晚上8时半,警方宣布即将清场[19],并称此是围堵行动[29][30][31][32]。半小时后,沙田乡事会路、大会堂等地先后举起红旗和黑旗(即警告会施放催泪弹),要求余下示威者离开,而当时示威者则组成人链保护后方[27][33]。而当时沙田乡事会路有示威者先向警察警告再推进就会投掷砖头,结果后有示威者向防暴警察投掷砖头及杂物。使得警察后退,并举起红旗。此时投掷砖头的示威者后退至人群较后方[19][27][28]。后来警方声称有示威者投掷砖头和石头,并就此作出警告,但示威者否认当时现场有此一事情发生[34]。[前掲維基7.14]

21:00 軍裝警攻入商場 示威者被圍困
曾大致平靜的新城市廣場,變成警民衝突的戰場,轉捩點大約在晚上8時55分。

※ 香港01/【沙田遊行】重組新城市浴血戰始末 包抄式清場變狹路相逢爆衝突
──武装した警官隊かショッピングエリアに入り,示威者たちは静かな新城市広場で囲まれ,警-民の衝突する戦場と化した。転回点となったのは概ね20:55頃。

22:00 軍裝警推進 港鐵一度停服務 恐慌情緒蔓延
不過大約晚上10點,在巴士總站外場駐守的便衣警突然撤退,全副裝備的綠色軍裝警員不斷向示威者方向推進,要示威者從新城市廣場離開。[前掲香港01]

──22:00 武装警官が進出,鉄道は一時運行を停止。恐慌のムードが高まった。
──22時前頃,バスターミナル外に駐留していた(非武装の)制服警官が突然に撤退,完全武装の綠色(迷彩?)服の警官が示威者たちの方に直進し,示威者たちに新城市広場を離れるよう求めた。

但由於滯留在商場的示威者眾多,無法短時間內從港鐵站散去,警方又不斷推進,終於發生衝突。
其中,有在沙田港鐵站連城廣場的扶手電梯底,有人攙扶倒地的示威者時,被噴胡椒噴霧。[前掲香港01]

──しかし示威者の多くはショッピングエリアに留まり,短時間に鉄道駅から去るのも無理だったので,警察側は再び進出しついに衝突が発生した。
──そうした中,沙田鉄道駅の連城広場のエスカレーターの底に,示威者の一部が倒れこんでしまい,「胡椒噴霧」を吹き付けられた。

▲警方於商場連接港鐵站出口位置清場(鄭子峰攝)

7.14-22°~7.15-03°

 この22時の一次鎮圧から5時間足らずのまとまった記録は見当たらない。警察側の不退転の姿勢からして,包囲網の外部とは完全に遮断され,内部は大混乱で客観的な情報把握が出来る者がいない状況だったと推測できます。
 なので,次の深夜3時前の事態も,警察側の公式発表と記者の断片的記録に基づいているらしい。
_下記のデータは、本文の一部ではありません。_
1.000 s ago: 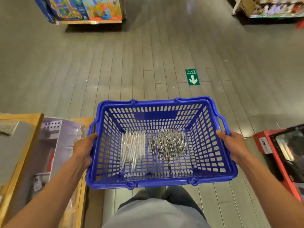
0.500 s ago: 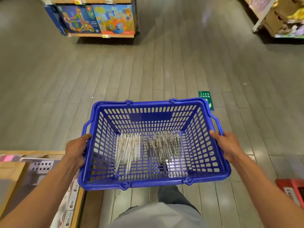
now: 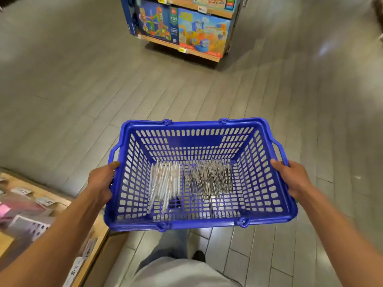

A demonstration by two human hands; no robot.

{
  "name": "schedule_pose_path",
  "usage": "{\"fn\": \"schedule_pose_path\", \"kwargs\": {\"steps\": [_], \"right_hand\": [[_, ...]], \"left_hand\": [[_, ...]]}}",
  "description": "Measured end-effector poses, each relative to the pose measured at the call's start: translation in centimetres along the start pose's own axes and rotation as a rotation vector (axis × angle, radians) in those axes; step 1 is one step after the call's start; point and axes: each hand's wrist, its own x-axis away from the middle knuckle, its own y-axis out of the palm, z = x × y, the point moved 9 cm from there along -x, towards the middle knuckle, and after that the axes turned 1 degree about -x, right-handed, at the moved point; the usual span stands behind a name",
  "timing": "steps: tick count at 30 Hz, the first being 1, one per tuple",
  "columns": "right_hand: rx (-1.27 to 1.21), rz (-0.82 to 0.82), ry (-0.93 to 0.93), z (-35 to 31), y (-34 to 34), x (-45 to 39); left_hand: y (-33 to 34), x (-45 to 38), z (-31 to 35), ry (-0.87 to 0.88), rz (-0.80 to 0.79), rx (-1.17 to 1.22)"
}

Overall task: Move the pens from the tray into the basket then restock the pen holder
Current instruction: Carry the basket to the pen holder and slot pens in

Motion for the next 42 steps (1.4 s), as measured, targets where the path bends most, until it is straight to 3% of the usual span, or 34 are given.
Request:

02:40 盧偉聰:有示威者向下投擲物件,所以警察才會入商場
警務處處長盧偉聰,凌晨兩點多見記者時表示,因為有示威者在商場的平台,向下投擲物件,所以警察入商場,才會發生「商場事件」。他說有十名警員受傷,其中一名警員被咬斷無名指手指。[前掲香港01]

──以下警務所所長の盧偉聰による:02:40 示威者の中に物を投げ落とす者がいたので,警察がショッピングエリアに突入した。
──(多くの記者も深夜2時頃と記す)示威者の中にショッピングエリアの平台の上から物を投げ落とす者がいたため,警察がショッピングエリアに入り,「商場事件」が発生した。10名以上の警官が負傷し,そのうち1名は指を噛みちぎられた。
 ここには「示威者」側の表示は語られていません。けれど完全武装警官が10人負傷する鎮圧という状況から,その激しさと騒乱の暴力性の度合いは察せられます。
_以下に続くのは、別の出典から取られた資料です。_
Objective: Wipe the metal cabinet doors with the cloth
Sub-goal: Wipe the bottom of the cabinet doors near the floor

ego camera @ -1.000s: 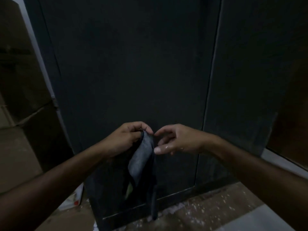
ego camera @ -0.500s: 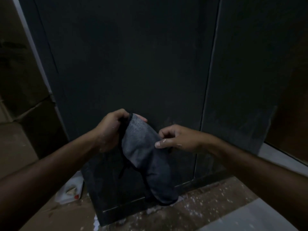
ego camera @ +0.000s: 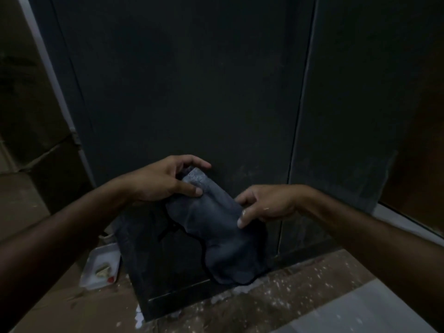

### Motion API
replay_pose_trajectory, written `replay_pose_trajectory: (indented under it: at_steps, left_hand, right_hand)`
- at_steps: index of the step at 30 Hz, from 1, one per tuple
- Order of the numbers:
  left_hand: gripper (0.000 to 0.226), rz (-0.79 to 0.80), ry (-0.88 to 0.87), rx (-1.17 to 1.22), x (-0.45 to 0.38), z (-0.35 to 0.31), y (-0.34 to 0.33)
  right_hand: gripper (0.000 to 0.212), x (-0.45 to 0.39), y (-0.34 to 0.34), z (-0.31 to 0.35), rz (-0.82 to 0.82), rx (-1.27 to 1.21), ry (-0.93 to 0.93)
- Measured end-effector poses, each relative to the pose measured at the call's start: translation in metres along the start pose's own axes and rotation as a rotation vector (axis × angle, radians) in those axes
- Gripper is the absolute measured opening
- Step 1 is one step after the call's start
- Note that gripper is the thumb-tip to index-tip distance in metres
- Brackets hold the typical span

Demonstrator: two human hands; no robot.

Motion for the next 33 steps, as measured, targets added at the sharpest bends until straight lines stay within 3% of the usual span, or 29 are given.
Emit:
replay_pose_trajectory:
  at_steps: [2,6,11,13,15,17,19,21,23,24,27,28,30,32,33]
  left_hand:
    - [0.053,0.002,-0.007,-0.070,0.003,-0.002,0.001]
    - [0.036,-0.091,0.010,-0.311,0.002,0.009,0.001]
    - [0.049,-0.151,0.076,-0.472,0.001,0.014,-0.008]
    - [0.064,-0.143,0.108,-0.282,0.002,0.013,-0.019]
    - [0.075,0.038,0.192,0.085,0.003,0.021,-0.050]
    - [0.068,0.196,0.271,0.297,0.010,0.025,-0.077]
    - [0.072,0.134,0.296,0.185,0.012,0.030,-0.074]
    - [0.086,-0.107,0.197,-0.140,0.008,0.020,-0.049]
    - [0.085,-0.328,0.056,-0.326,0.010,-0.004,-0.029]
    - [0.082,-0.348,0.009,-0.321,0.011,-0.014,-0.029]
    - [0.070,-0.160,-0.009,-0.215,0.014,-0.034,-0.058]
    - [0.061,-0.135,-0.009,-0.225,0.014,-0.034,-0.067]
    - [0.042,-0.224,-0.028,-0.317,0.008,-0.024,-0.062]
    - [0.019,-0.293,-0.045,-0.296,0.003,-0.015,-0.047]
    - [0.017,-0.275,-0.051,-0.235,0.002,-0.012,-0.042]
  right_hand:
    - [0.043,0.000,-0.001,-0.003,0.031,0.065,-0.039]
    - [0.042,0.007,0.007,0.011,-0.016,-0.055,0.017]
    - [0.035,0.017,0.023,0.024,-0.099,-0.261,0.109]
    - [0.034,0.022,0.026,0.030,-0.084,-0.341,0.160]
    - [0.038,0.028,0.028,0.036,-0.077,-0.419,0.210]
    - [0.047,0.032,0.030,0.039,-0.059,-0.461,0.233]
    - [0.047,0.032,0.031,0.040,-0.088,-0.399,0.213]
    - [0.034,0.033,0.034,0.045,-0.186,-0.333,0.184]
    - [0.020,0.035,0.035,0.053,-0.265,-0.378,0.186]
    - [0.016,0.035,0.033,0.057,-0.268,-0.449,0.185]
    - [0.015,0.034,0.012,0.076,-0.122,-0.578,0.215]
    - [0.012,0.032,0.005,0.081,-0.094,-0.560,0.216]
    - [0.020,0.027,0.005,0.073,-0.197,-0.440,0.155]
    - [0.020,0.029,0.025,0.068,-0.455,-0.074,0.167]
    - [0.010,0.034,0.036,0.072,-0.596,0.181,0.228]
Point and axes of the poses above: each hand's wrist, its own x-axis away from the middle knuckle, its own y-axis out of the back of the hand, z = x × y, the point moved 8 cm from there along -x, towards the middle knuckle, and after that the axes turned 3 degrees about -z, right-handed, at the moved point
かし……こんなにカメラの砲列に晒された市民運動というのも歴史上初めてじゃないだろうか。しかもその映像が,即ネット上に,ほとんど咀嚼されずに放出されていく。
 ここまでのところ,香港人の健全さは「成功」してる,ように見えます。ギリギリの線で「暴徒化」の手前に踏みとどまり,頑なにドライでクレバーな闘い方を維持してる。
 その意味では──

政府发言人于14日晩上10时发表新闻稿,(略)并重申法治是香港的基石,社会绝不容忍这些暴力行为[前掲維基7.14]

──重ねて言うが,法治こそが香港の基石です。(香港)社会は絶対にこのような暴力行為を受容しません。
とする政府側の評価と,スタンスとしては「暴徒」又は「示威者」側も同じパースペクティヴで動いています。──この事態を既に暴力行為の域と見るか否か,それはどちらサイドなのか,という点を除いては。
 ただ,彼らのネットへの過剰とも言える情報放出と,世界が欲求するホットさへの飢餓が,感覚として,従来の民主主義にはない直栽さを帯びているのが衝撃的でした。
 香港当局だけでなく,それに,大陸の情報統制を標準とするネット支配の力が本格的に対抗し始めたら何が起こるのか。──興味深くも恐ろしいイメージです。

中共中央机关报旗下《环球时报》谴责称“那些对警察施暴的示威者,他们被小场景里以及暂时的气氛所迷惑,他们的那份嚣张只能是瞬间和短暂的,历史给他们准备了足够的惩罚。”[前掲維基7.14]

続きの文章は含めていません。